Download or read book Hidden Pretoria written by Johan Swart and published by Penguin Random House South Africa. This book was released on 2019-10-01 with total page 397 pages. Available in PDF, EPUB and Kindle. Book excerpt: Despite being South Africa’s capital city, Pretoria has often played a supporting role to bold and brash Johannesburg and Cape Town’s cosmopolitan charms. However, when it comes to architectural heritage, the Jacaranda City is well-endowed.

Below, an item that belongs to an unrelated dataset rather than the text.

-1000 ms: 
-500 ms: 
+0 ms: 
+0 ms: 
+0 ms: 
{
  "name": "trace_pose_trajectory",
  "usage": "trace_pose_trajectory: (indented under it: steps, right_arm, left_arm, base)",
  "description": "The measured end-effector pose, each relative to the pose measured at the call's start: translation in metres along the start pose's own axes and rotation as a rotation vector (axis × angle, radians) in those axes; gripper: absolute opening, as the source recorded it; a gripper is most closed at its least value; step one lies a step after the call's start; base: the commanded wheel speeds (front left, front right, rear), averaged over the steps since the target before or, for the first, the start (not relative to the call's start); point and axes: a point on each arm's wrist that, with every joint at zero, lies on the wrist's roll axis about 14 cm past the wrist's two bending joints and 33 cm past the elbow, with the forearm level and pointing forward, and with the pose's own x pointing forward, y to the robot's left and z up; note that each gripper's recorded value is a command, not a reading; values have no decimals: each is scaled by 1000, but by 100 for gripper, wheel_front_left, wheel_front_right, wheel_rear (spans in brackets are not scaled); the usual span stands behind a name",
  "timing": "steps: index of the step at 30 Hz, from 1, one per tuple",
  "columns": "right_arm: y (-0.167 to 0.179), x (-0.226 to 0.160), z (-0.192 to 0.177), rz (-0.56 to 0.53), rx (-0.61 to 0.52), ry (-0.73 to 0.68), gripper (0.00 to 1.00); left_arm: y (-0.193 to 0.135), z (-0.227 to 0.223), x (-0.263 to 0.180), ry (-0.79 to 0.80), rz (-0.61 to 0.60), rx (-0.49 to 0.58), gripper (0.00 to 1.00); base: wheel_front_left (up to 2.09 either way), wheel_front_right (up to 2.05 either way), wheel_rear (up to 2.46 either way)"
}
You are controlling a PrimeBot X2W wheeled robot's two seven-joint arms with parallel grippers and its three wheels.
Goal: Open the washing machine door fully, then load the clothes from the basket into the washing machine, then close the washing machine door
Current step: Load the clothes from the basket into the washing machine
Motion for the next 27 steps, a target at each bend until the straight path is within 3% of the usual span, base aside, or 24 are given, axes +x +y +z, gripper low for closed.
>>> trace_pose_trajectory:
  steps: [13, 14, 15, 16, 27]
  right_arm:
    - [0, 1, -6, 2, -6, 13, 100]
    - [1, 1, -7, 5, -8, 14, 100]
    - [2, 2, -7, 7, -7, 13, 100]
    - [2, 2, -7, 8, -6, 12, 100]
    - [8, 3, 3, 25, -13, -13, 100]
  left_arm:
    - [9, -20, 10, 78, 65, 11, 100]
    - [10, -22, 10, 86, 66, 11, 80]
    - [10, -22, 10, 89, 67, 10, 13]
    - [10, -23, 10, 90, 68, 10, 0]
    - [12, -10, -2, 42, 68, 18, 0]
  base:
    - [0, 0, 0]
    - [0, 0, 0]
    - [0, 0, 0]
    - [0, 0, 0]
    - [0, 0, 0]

From the skyline-dominating Union Buildings and Voortrekker Monument, to the imposing edifices of its administrative precincts, Pretoria might be deserving of a second moniker: the city of sandstone, brick and granite. But when you look beyond the impressive façades, soaring columns and linear planes of buildings that were intended to convey power and authority, you’ll find light-filled interiors embellished with decorative touches that are only hinted at from the outside. Murals, mosaics, domes, galleries, stained-glass windows, gleaming brass and impressive woodwork are often hidden from view behind doors that are closed to the public. And even those museums, buildings and places of worship that are open to all have noteworthy architectural and design features that are easily overlooked. The history of the city, and of the country, has been played out in many of the buildings featured in Hidden Pretoria. This book captures facets of our diverse heritage, historic and contemporary, so that a new generation might recognise the need to embrace the past in order to build our common future.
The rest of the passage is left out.